Relation of Change in Weight Status to the Development of Hypertension in Children and Adolescents

Publication Date

8-15-2016

Keywords

pediatrics, obesity

Abstract

Background/Aims: This study examined the association of body mass index (BMI) percentile and change in BMI percentile to change in blood pressure (BP) percentile and development of hypertension in children and adolescents.

Methods: This retrospective cohort included 101,725 subjects aged 3–17 years from three health systems across the United States. Height, weight, age, sex and BP measures were extracted from electronic health records, and then age/sex/height-adjusted BP percentiles and BMI percentiles were computed. Mixed linear regression estimated change in systolic BP percentile, and proportional hazards regression was used to estimate risk of incident hypertension associated with BMI percentile and change in BMI percentile.

Results: The largest increases in BP percentile were observed among children and adolescents who became obese or maintained obesity. Over a median 3.1-year follow-up, 0.4% of subjects developed hypertension. Obese children aged 3–11 had 3.5-fold increased risk of developing hypertension compared with normal weight. Obese adolescents aged 12–17 had 3.2-fold increased risk of developing hypertension compared with normal weight. Children and adolescents who stayed obese had 5.4- and 4.8-fold increased risk of developing hypertension, respectively, compared with those who maintained a normal weight. Children who became obese and adolescents who became overweight had 2.6- and 2.3-fold increased risk of developing hypertension, respectively.
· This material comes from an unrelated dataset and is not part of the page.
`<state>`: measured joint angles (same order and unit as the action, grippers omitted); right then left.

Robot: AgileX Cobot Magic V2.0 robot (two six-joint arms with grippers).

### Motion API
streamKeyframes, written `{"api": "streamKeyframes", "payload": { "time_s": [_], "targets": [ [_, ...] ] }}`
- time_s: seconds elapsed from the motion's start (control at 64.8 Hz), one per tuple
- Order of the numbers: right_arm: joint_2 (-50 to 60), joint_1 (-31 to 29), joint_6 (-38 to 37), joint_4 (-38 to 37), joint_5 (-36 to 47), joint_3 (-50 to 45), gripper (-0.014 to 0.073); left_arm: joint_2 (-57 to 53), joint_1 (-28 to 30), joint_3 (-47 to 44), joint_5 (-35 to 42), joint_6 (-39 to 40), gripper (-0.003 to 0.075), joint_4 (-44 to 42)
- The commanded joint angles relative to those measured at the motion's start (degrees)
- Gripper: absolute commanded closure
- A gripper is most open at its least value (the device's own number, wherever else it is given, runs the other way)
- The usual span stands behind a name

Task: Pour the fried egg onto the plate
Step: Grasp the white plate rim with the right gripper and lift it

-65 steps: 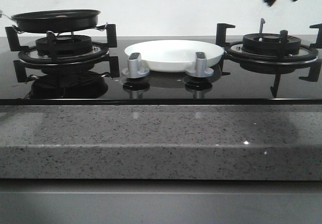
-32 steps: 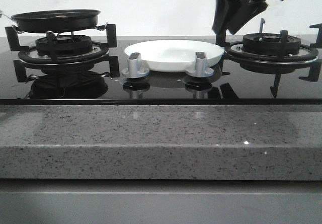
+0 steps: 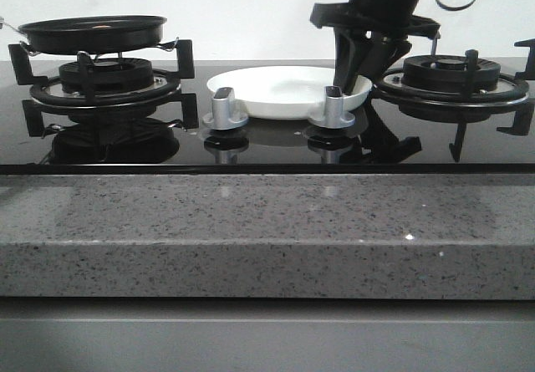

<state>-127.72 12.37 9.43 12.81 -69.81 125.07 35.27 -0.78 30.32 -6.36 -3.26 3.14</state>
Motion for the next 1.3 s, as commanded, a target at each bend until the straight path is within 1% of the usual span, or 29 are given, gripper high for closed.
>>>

Conclusion: We observed a strong, statistically significant association between increasing BMI percentile and increases in BP percentile, with risk of incident hypertension primarily associated with obesity. The adverse impact of weight gain and obesity in this young cohort over a short period of time underscores the need for effective strategies for prevention of overweight and obesity in youth to slow progression toward diabetes and cardiovascular disease later in life.